In a text message Wednesday night to the Associated Press, Gruden clarified Griffin's situation. The coach said he told the team earlier in the day that the coaches were going to "work Robert in with the first team but be ready for whoever" the quarterback is, either Griffin or Colt McCoy.

Gruden said Griffin will start "if he shows he can handle the workload tomorrow and Friday. If any soreness reoccurs or his isn't comfortable" then McCoy will start.

Wednesday was the first practice in which Griffin's participation was listed as full since he dislocated his left ankle in Week 2, yet Gruden's overall message remained the same: Griffin still needs to show a comfort level in the huddle and a mental command of the offense to get back on the field.

"Last week was more of a 'introducing' him. This week's more about getting him more reps with the 1s, a little bit more, and seeing how he handles it," Gruden told reporters after practice. "The doctors will continue to monitor him through each drill, through each movement, see how he's doing, then I'll have to decide whether he's ready from a mental quarterback standpoint."

Brent back on the field

Dallas defensive tackle Josh Brent has returned to the practice field for the first time since his drunken-driving crash that killed teammate Jerry Brown in 2012.

Brent did light work on the side Wednesday, the first day he was eligible to practice because of NFL restrictions related to his 10-game suspension over an intoxication manslaughter conviction in January.

The first possible game for Brent is Nov. 23 at the New York Giants, but coach Jason Garrett hasn't said when Brent might be ready to play.

Brent's last game was Dec. 2, 2012, against Philadelphia, six days before the fatal crash in the Dallas suburb of Irving. He was sentenced to 180 days in jail after a 10-year prison term was suspended.

Chargers RB cleared

Chargers running back Donald Brown has been cleared to return to practice after missing three games with a concussion.

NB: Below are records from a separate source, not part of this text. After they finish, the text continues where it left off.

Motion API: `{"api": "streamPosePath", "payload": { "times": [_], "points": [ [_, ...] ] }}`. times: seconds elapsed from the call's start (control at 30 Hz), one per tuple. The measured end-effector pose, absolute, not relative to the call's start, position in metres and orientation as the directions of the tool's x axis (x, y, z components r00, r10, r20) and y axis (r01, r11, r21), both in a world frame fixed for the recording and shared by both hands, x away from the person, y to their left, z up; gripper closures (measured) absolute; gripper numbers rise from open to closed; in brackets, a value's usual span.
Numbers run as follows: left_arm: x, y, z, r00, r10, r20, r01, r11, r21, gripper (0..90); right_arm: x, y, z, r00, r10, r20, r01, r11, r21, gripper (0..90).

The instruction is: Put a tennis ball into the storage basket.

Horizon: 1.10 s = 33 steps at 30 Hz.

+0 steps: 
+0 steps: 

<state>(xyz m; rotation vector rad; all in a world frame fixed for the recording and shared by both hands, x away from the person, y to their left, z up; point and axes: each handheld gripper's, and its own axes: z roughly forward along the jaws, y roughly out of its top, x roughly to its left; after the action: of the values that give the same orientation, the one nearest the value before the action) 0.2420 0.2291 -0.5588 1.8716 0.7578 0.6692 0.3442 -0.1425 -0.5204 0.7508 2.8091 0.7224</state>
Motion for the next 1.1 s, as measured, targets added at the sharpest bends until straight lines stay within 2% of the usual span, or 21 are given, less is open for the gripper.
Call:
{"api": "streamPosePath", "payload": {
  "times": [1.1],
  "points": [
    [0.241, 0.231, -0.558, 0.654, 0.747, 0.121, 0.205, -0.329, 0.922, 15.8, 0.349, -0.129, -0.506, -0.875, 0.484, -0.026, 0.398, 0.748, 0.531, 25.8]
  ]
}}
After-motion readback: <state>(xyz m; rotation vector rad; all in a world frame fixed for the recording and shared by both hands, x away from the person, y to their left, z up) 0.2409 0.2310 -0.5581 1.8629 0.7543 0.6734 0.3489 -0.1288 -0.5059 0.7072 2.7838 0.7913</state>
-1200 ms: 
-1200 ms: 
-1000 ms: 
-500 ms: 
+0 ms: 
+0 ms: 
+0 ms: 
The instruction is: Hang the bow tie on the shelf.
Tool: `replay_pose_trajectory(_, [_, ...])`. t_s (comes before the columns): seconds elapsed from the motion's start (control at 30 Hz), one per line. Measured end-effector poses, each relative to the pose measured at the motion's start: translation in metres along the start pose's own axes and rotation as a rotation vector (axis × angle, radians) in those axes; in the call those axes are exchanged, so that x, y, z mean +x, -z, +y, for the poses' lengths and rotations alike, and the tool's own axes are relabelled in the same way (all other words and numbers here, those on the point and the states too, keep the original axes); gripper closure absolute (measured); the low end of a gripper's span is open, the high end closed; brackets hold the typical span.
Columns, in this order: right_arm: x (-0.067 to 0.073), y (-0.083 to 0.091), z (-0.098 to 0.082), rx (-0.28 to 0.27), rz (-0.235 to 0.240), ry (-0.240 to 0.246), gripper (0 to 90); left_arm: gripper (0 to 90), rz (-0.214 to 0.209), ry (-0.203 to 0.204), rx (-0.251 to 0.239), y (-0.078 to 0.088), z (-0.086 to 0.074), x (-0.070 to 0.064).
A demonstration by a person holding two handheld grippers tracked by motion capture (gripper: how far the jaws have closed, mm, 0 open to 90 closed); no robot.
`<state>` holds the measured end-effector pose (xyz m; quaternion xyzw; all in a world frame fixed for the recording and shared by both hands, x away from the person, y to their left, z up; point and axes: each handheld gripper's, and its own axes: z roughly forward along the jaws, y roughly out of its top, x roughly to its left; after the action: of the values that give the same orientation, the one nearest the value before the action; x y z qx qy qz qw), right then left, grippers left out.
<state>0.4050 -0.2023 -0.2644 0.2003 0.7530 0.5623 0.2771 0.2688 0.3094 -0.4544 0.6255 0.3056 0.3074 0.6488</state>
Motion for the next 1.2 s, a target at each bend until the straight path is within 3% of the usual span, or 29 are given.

Brown practiced Wednesday for the first time since being injured in a victory against the New York Jets on Oct. 5.

"It's something you don't want to mess with. You never wish it on everybody," Brown said. "The tough part is there's no treatment for it, it's just time. During the season, time is of the essence. Unfortunately, I had to sit out three games."

Brown returns as the Chargers (5-3) are trying to end a two-game losing streak.

They visit Miami on Sunday, where the Chargers are 0-7 since their epic overtime playoff victory following the 1981 season.